Submitting a Pull Request

  1. Push your branch to your fork:

    git push origin feature/your-feature-name
  2. Go to the repository on GitHub and create a Pull Request

  3. Fill out the PR template with:

    • Clear description of changes
    • Related issue numbers (if applicable)
    • Screenshots (if UI changes)
    • Checklist completion
  4. Wait for review and address feedback

PR Requirements

  • ✅ All tests pass
  • Code coverage maintained or improved (blocking requirement)
  • ✅ Code is linted and formatted
  • ✅ Documentation is updated
  • ✅ Commit messages follow conventions
  • ✅ No merge conflicts
  • ✅ Approved by at least one maintainer

Coding Standards

TypeScript

  • Use TypeScript for all new code
  • Provide proper type annotations
  • Avoid any type when possible
  • Use interfaces for object shapes
  • Use type aliases for complex types

Code Style

  • Follow the existing code style
  • Use meaningful variable and function names
  • Keep functions small and focused
  • Add comments for complex logic
  • Use JSDoc for public APIs

File Organization

src/
  ├── Mapper.ts       # Main mapper class
  ├── interface.ts    # Type definitions
  ├── utils.ts        # Utility functions
  └── index.ts        # Public exports

Testing

🛡️ Code Coverage Protection

Important: This repository has automated code coverage protection enabled.
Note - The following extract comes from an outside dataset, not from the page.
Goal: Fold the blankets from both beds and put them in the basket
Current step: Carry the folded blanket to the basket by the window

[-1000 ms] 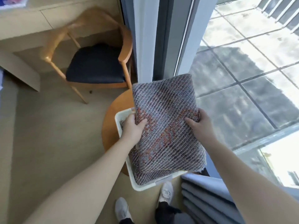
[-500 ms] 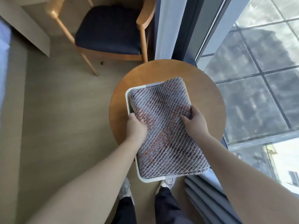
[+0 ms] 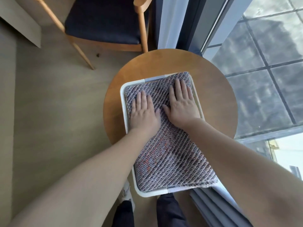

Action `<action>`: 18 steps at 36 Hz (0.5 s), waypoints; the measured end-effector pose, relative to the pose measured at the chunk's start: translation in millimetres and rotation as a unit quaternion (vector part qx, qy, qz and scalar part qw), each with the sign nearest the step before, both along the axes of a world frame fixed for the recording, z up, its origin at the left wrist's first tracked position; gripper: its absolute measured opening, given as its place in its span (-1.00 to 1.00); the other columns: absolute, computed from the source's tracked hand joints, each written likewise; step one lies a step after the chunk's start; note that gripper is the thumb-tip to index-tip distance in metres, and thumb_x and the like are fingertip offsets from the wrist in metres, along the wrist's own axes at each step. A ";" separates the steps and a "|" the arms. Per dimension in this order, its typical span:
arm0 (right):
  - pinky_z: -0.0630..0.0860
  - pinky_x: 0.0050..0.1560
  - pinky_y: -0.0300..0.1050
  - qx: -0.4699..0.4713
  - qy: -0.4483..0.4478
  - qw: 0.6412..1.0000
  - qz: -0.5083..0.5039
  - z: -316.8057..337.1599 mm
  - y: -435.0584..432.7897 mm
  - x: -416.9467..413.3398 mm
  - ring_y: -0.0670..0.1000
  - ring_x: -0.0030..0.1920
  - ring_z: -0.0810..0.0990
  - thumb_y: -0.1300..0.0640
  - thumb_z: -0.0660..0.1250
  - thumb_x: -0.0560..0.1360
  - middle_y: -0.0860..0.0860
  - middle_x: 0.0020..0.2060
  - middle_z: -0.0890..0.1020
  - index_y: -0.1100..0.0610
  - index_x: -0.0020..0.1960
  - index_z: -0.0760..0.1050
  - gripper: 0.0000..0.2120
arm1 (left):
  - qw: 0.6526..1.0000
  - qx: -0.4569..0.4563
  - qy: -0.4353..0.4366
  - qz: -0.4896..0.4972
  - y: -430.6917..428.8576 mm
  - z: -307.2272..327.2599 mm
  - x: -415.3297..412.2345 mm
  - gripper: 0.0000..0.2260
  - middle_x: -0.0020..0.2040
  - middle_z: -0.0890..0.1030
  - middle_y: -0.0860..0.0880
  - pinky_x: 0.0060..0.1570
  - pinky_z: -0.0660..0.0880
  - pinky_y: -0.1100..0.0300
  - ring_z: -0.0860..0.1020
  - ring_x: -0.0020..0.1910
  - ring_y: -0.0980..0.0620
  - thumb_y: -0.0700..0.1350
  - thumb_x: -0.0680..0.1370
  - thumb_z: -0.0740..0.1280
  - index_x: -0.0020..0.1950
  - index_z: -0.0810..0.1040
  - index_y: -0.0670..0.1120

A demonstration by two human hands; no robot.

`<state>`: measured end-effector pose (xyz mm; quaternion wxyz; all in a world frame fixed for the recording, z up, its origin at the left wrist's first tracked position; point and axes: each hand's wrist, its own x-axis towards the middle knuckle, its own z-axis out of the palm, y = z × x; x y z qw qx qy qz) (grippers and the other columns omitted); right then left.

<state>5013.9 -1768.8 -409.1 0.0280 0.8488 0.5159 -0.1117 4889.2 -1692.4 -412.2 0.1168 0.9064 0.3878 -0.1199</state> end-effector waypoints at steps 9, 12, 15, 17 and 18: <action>-0.19 0.53 0.06 0.020 0.031 0.999 -0.002 -4.7 -12.6 -1.2 0.17 0.55 -0.16 -0.20 -0.08 0.61 0.22 0.55 -0.08 0.26 0.55 -0.07 -0.30 | 1.000 -0.014 -0.012 0.007 -2.0 -1.1 -9.8 -0.42 0.57 -0.20 -0.14 0.50 -0.26 0.00 -0.25 0.54 -0.07 0.11 0.64 -0.12 0.56 -0.14 -0.17; -0.23 0.50 -0.01 0.017 0.063 0.998 -0.024 10.2 -54.4 -23.0 0.13 0.55 -0.17 -0.24 -0.14 0.60 0.19 0.55 -0.08 0.23 0.56 -0.07 -0.29 | 0.998 -0.043 -0.034 -0.022 -33.2 12.2 -38.4 -0.41 0.57 -0.23 -0.12 0.48 -0.32 0.04 -0.29 0.53 -0.04 0.12 0.64 -0.14 0.56 -0.18 -0.16; -0.22 0.50 0.00 -0.004 0.072 0.997 -0.039 17.5 -101.3 -49.4 0.11 0.54 -0.19 -0.26 -0.23 0.58 0.17 0.54 -0.09 0.24 0.55 -0.03 -0.26 | 0.996 -0.071 -0.018 -0.060 -67.5 19.9 -71.8 -0.39 0.55 -0.31 -0.11 0.48 -0.32 0.02 -0.35 0.51 -0.03 0.16 0.61 -0.20 0.55 -0.27 -0.15; -0.20 0.53 0.00 -0.018 0.073 0.996 -0.048 18.4 -126.0 -61.6 0.11 0.54 -0.20 -0.26 -0.23 0.59 0.15 0.54 -0.11 0.24 0.55 -0.04 -0.27 | 0.994 -0.075 -0.004 -0.074 -82.8 18.8 -87.9 -0.37 0.54 -0.33 -0.11 0.47 -0.34 0.02 -0.37 0.50 -0.04 0.17 0.58 -0.26 0.54 -0.30 -0.15; -0.18 0.53 -0.01 -0.021 0.073 0.996 -0.052 18.9 -136.0 -65.7 0.12 0.54 -0.18 -0.26 -0.22 0.60 0.15 0.54 -0.10 0.24 0.55 -0.03 -0.27 | 0.994 -0.076 -0.001 -0.077 -87.7 17.6 -93.6 -0.37 0.54 -0.33 -0.11 0.46 -0.36 0.03 -0.37 0.50 -0.04 0.17 0.58 -0.27 0.53 -0.30 -0.16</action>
All pull requests must maintain or improve the current code coverage percentage.

  • Coverage maintained or improved → PR can be merged
  • Coverage decreased → PR is automatically blocked

When you submit a PR, the CI will:

  1. Run tests on your branch and collect coverage
  2. Run tests on the main branch and collect coverage
  3. Compare the coverage metrics
  4. Post a detailed comparison comment on your PR
  5. Block the PR from merging if coverage decreases

See the Coverage Protection Guide for detailed information on:

  • How to check coverage locally
  • How to identify uncovered code
  • How to fix coverage issues
  • Best practices for writing tests

Writing Tests

  • Write tests for all new features
  • Write tests for bug fixes
  • Use descriptive test names
  • Follow AAA pattern (Arrange, Act, Assert)
  • Ensure your tests cover all new/modified code

Test Structure

import { describe, it, expect } from 'vitest';
import { Mapper } from '../src';

describe('Feature Name', () => {
  it('should do something specific', () => {
    // Arrange
    const input = { /* ... */ };
    
    // Act
    const result = Mapper.create(/* ... */).execute(input);
    
    // Assert
    expect(result).toEqual(/* ... */);
  });
});

Running Tests

# Run all tests with coverage
npm test

# Run tests in watch mode
npm run test:watch

# Run specific test file
npx vitest tests/smoke.test.ts

Checking Coverage Locally

Before submitting your PR, verify that coverage is maintained:

# Run tests with coverage
npm test

# Open the HTML coverage report
open coverage/index.html

# Check coverage summary in terminal
# The output will show coverage percentages for:
# - Lines
# - Statements
# - Functions
# - Branches

The HTML report will highlight:

  • Green: Covered lines
  • Red: Uncovered lines
  • ⚠️ Yellow: Partially covered branches

Focus on covering the red and yellow lines in your tests.

Documentation

Code Documentation

  • Add JSDoc comments for public APIs
  • Include examples in documentation
  • Document parameters and return types
  • Explain complex algorithms

README Updates

  • Update README.md for new features
  • Add examples for new functionality
  • Keep installation instructions current
  • Update API documentation section

Examples

Add examples to the example/ directory:

  • Create a new directory for your example
  • Include a README explaining the example
  • Provide runnable code

Getting Help

Questions

Reporting Bugs

Use the bug report template and include:

  • Clear description of the issue
  • Steps to reproduce
  • Expected vs actual behavior
  • Environment details
  • Code samples

Requesting Features

Use the feature request template and include:

  • Clear description of the feature
  • Use cases and benefits
  • Proposed API (if applicable)
  • Alternatives considered

Recognition

Contributors will be recognized in:

  • GitHub contributors list
  • Release notes (for significant contributions)
  • CHANGELOG.md

License

By contributing to om-data-mapper, you agree that your contributions will be licensed under the MIT License.